Task goal – Work out how many lines of the material below contain the word "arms", then write that number alone.

Source material –

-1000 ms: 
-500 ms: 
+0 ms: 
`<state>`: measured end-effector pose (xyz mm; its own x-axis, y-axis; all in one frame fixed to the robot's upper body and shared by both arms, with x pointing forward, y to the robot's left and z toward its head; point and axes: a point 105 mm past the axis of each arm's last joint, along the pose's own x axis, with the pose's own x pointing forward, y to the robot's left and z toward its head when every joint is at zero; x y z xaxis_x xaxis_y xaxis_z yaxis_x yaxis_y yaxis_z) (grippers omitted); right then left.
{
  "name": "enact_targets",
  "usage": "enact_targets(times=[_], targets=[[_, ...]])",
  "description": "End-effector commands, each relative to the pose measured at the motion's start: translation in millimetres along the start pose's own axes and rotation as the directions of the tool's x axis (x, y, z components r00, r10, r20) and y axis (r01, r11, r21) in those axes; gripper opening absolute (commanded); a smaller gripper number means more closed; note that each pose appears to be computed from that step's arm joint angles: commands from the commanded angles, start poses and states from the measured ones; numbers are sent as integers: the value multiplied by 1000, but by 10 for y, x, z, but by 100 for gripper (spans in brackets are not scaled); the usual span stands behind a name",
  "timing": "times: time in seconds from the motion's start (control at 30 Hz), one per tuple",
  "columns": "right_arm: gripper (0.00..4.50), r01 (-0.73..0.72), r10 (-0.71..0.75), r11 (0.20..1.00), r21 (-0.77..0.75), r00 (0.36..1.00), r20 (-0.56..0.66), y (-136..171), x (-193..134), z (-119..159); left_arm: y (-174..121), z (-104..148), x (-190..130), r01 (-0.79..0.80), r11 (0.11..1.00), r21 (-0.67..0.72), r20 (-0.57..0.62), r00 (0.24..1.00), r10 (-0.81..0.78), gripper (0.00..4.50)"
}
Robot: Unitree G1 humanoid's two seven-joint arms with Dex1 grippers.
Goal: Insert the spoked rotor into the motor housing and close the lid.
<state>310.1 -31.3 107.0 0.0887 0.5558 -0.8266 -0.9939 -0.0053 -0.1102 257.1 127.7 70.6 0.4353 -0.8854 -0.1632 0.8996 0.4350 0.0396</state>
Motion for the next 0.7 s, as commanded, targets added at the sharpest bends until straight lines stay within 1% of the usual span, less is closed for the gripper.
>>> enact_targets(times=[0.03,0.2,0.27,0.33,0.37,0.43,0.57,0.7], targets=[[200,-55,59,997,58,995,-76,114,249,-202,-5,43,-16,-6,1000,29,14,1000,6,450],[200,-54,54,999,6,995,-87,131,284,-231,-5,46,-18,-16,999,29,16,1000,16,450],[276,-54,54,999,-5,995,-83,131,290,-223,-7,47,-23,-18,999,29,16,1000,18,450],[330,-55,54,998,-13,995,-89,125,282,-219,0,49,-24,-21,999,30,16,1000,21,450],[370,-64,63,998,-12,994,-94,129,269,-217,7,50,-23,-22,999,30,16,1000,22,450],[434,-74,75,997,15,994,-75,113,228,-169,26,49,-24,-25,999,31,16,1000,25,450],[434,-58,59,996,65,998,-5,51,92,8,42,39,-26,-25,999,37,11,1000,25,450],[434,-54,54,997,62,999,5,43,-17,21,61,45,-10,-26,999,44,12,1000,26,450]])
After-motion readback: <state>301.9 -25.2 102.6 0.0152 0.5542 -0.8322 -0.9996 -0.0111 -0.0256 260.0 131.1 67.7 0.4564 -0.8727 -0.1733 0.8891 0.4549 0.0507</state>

Solution to this problem – 2